Они целый час стояли и смотрели, как огонь взлетал фонтаном вверх, опадал и взлетал снова. Порой казалось, что крики и рев пламени доносятся сюда через пустынные пространства вельда. Потом постепенно цветок стал краснеть и тускнеть, фонтан совсем опал, детишки заснули у матерей на руках, а те, что постарше, терли слипающиеся глаза, и когда на горизонте осталось одно лишь дымное облако, люди начали расходиться.
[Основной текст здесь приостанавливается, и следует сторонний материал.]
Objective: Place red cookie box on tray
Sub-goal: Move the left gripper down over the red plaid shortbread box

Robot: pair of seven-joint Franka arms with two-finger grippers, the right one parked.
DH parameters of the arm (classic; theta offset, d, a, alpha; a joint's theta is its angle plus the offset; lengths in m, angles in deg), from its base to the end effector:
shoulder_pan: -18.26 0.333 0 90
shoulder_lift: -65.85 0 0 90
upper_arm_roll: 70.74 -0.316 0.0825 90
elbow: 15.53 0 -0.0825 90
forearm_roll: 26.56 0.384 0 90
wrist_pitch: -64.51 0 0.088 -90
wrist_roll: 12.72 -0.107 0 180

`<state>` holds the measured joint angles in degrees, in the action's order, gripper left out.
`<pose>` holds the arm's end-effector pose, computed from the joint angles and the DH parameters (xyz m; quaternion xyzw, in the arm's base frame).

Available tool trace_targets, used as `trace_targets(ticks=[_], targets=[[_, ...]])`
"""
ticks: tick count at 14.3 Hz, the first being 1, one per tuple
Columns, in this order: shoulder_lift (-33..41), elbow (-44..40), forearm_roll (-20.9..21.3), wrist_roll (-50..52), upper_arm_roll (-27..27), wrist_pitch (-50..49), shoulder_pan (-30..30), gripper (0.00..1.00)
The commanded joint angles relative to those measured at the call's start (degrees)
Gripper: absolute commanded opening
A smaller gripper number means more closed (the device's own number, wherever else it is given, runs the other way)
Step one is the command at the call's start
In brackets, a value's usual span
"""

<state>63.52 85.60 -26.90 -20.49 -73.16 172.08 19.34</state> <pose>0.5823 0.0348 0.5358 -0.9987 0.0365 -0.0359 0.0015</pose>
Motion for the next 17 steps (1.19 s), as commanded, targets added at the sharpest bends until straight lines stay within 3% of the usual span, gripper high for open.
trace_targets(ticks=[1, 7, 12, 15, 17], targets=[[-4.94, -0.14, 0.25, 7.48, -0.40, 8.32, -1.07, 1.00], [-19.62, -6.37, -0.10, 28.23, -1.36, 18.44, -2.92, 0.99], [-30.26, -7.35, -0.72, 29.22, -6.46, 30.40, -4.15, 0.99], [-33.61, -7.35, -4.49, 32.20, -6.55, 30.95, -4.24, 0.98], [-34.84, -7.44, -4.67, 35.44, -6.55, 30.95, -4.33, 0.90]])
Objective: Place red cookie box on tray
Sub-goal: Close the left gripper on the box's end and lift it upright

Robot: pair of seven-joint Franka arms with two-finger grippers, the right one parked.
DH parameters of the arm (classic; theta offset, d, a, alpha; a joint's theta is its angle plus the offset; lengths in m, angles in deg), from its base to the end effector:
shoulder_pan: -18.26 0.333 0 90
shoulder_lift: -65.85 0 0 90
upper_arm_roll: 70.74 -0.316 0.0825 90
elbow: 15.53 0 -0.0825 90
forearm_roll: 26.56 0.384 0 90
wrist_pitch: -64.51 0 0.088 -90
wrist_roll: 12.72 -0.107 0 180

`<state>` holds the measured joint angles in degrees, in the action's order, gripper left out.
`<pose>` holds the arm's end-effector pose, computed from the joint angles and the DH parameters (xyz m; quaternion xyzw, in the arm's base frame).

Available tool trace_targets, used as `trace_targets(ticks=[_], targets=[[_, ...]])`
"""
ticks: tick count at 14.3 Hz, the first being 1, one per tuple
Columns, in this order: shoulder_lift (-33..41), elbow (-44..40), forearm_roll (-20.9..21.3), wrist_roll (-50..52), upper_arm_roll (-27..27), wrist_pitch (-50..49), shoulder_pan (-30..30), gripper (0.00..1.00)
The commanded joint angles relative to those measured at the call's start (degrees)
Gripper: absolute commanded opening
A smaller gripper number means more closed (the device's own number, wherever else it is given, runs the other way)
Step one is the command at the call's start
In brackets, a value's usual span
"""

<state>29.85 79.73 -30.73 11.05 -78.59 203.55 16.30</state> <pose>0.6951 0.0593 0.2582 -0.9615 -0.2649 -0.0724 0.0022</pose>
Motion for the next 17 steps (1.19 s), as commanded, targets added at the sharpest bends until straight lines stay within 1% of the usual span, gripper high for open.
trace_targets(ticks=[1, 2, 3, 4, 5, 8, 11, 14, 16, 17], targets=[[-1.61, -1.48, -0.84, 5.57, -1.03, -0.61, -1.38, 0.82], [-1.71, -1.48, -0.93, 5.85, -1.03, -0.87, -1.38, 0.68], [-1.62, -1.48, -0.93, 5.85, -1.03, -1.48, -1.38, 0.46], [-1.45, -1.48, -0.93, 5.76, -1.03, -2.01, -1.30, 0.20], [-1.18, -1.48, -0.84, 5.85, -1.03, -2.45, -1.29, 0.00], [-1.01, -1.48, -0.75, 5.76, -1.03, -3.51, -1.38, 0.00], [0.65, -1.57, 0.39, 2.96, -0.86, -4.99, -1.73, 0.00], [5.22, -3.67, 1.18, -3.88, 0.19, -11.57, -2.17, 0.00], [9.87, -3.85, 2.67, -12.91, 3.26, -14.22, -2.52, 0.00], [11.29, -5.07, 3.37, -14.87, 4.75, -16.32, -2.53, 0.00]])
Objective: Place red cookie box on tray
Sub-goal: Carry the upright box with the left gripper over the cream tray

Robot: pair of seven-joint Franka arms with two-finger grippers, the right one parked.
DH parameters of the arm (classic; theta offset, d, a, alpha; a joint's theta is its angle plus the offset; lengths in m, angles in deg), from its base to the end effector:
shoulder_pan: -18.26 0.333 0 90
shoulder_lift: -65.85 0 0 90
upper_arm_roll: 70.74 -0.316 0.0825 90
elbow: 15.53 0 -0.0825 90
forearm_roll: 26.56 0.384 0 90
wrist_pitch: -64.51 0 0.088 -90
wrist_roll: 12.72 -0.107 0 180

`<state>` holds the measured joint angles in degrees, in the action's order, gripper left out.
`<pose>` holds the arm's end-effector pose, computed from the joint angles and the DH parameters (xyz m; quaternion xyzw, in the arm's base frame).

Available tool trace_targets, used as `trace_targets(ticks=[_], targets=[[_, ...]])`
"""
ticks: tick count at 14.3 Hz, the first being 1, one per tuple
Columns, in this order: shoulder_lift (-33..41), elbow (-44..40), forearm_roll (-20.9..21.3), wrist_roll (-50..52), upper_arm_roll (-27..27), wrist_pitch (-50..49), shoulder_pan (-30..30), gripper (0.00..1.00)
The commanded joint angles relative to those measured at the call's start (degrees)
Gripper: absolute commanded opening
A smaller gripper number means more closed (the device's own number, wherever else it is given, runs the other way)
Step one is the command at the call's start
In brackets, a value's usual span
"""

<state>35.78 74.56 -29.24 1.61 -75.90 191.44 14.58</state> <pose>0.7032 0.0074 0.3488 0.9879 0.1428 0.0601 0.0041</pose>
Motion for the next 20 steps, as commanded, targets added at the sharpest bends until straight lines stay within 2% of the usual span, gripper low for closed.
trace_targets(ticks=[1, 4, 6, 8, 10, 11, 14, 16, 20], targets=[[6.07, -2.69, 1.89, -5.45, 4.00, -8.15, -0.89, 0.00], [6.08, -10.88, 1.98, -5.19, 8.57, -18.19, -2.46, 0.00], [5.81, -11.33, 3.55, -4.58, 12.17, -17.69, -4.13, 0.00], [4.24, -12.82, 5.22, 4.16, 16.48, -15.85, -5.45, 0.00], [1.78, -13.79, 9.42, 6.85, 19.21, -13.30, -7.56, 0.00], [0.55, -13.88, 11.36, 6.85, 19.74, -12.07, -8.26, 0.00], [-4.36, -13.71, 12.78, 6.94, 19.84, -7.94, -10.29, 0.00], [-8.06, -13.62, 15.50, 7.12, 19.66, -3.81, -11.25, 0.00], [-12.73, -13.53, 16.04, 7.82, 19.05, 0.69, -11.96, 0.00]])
Полиция нагрянула на рассвете. Отряд из двадцати человек, кадровые полицейские и молоденькие резервисты, с ружьями, собаками; под команды офицера, который стоял на крыше полицейской машины и беспрерывно кричал в мегафон, они двинулись по рядам палаток, вырывая опорные колья, спуская палатки, обрушивая удары на запутавшихся в складках парусины людей. Полицейские врывались внутрь палаток и избивали спящих. Убежавшего было парнишку они загнали в угол за отхожим местом и заколотили до беспамятства: страшно кричал мальчик – собака сбила его с ног, разодрала голову, по лицу его текла кровь. Полуодетых мужчин и женщин с детьми выгнали на открытые площадки перед палатками и приказали всем сесть на землю; женщины плакали, молились, другие сидели молча, оцепенев от страха. Окруженные собаками и полицейскими с винтовками на изготовку, люди смотрели, как другие полицейские набрасываются, точно стая саранчи, на палатки, выволакивая из них пожитки, вытряхивая на землю чемоданы и коробки; вскоре на месте палаток громоздились груды одежды, матрацы, постельное белье и одеяла, продукты, кастрюли и посуда, тазы, кувшины; покончив с палатками, полицейские двинулись в бараки и там тоже перевернули все вверх дном.